Skin Room
Reviewed: April 27, 2011
By: Sara Tilley
Publisher: Pedlar Press
387 pages, $22.00
When asked about it, Sara Tilley is quick to say that her time in Sanikiluag,
Nunavut, (although it was NWT when she lived there) was much and more pleasant
than the life of Teresa, the central character and narrator of Skin Room. Sara
spent four years there when she was a pre-teen, and had earlier lived in Nain,
Labrador, another predominantly Inuit community.
Teresa, 11 going on 12, doesn’t even last a year. Half of Skin Room is
about why she doesn’t.
The other half is set eleven years later and is the story of the older Sara,
now an artist and member of the artsy set in St. John’s, who is still
trying to cope with what happened in Sanikiluag, as well as other events in
her difficult and disordered life.
Teresa’s problems likely began when her mother, once a respected artist,
started to go over the edge. She developed a bi-polar disorder with a strong
touch of religious mania. Imagine angels and the Sacred Heart of Jesus painted
everywhere you look in the house.
Did the mania lead to the divorce or was it caused by it? We don’t know.

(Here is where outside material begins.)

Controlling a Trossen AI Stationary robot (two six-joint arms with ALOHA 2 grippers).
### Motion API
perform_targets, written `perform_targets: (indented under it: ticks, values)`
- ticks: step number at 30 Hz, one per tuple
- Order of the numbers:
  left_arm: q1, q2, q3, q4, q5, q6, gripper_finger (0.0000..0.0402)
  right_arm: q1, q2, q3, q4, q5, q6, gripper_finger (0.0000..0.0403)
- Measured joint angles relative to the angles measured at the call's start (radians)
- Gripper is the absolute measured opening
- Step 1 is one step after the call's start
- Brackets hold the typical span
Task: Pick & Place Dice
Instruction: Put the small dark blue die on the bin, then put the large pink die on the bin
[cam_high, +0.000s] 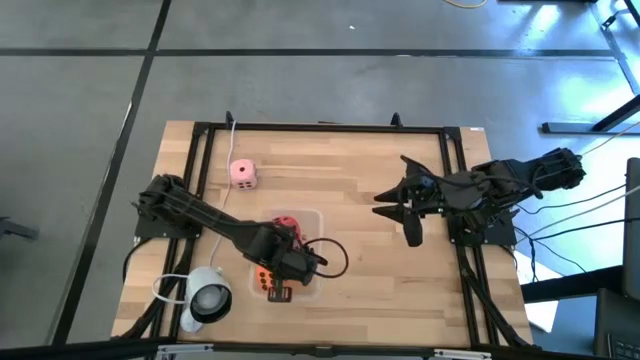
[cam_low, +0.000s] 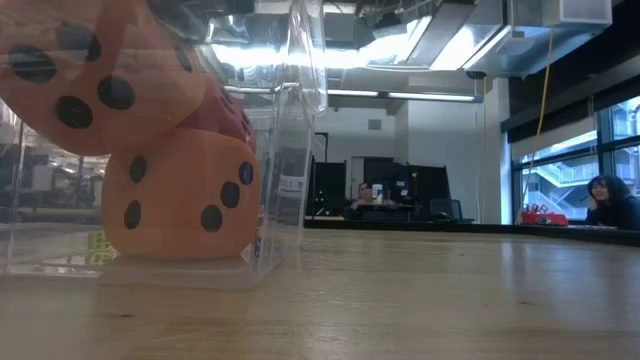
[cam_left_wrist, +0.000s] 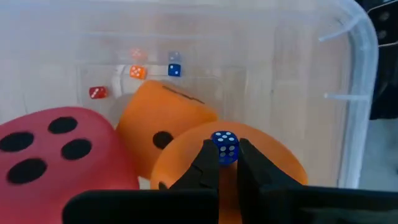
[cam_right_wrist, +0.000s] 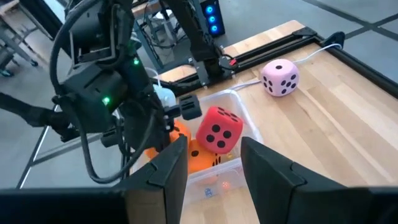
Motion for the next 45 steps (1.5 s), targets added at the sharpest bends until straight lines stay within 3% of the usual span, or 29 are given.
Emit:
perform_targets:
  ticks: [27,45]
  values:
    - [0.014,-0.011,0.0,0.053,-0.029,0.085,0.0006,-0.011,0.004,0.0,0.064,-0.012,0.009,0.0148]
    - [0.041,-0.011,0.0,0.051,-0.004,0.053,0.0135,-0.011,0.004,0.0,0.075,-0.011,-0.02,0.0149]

It’s one of many deliberately double-sided issues that the story leaves
us to grapple with.
Father packs up the kids and takes a teaching job about as far away from mother
as he can get. It’s a largely native community: lots of black hair and
dark skin. Teresa is almost freakishly white: pale skin under which the veins
show, platinum hair. She’s next to being an albino, and if that was ever
a problem back in St. John’s it’s many times more so in Sanikiluag.
She is subjected to nasty hazing rituals by the girls in the school and becomes
an obsession for Willassie, a much older male classmate. It becomes a mutual
obsession, and while it takes some time to get there, it can’t lead anywhere
good.
In the alternating chapters we follow the adult Teresa through her chaotic social
life and through a number of failed relationships. She still visits her mother
in a nursing home. She spends time with her father on special occasions. Her
little brother, who was once a joy in her life, will have nothing to do with
his parents or her and lives with other relatives.
Teresa continues to feel cut off from normal human relationships and tries to
cope with that by ingesting large amounts of various substances and throwing
herself into disastrous love affairs with both men and women. We follow most
closely the relationship with a woman named Delith, a frantic, grasping, out-of-control
thing that burns itself out in about a week and leaves Teresa feeling more alone
and alien than ever.
For all her groping after love, she had never actually considered that she might
be lesbian or bi-sexual, and Delith’s abandonment leaves her more than
ever uncertain about who she is. Is she destined to be alone and sad like her
father, or alone and mad like her mother?
Much of Skin Room is written as if it is being addressed to Willassie. She thinks
of him often and with a mixture (two-sided again) of longing and guilt. Even
her adult self looks back to that first, weird, forbidden love, and wonders
if he ever thinks of her.
The structure of the book is such that we come to the full tale of what happened
on her twelfth birthday and the events that followed it, just a few pages before
she is finally willing to share that tale with Mark, a musician friend, who,
though he has been with a number of other women throughout this story, has been
a constant presence in her adult life for many years. We are left with the sense
that his generally unjudgmental reaction to her story may have been what she’s
needed for a long time. That Teresa finds herself “rife with possibility”
near the end of this story is a hopeful sign.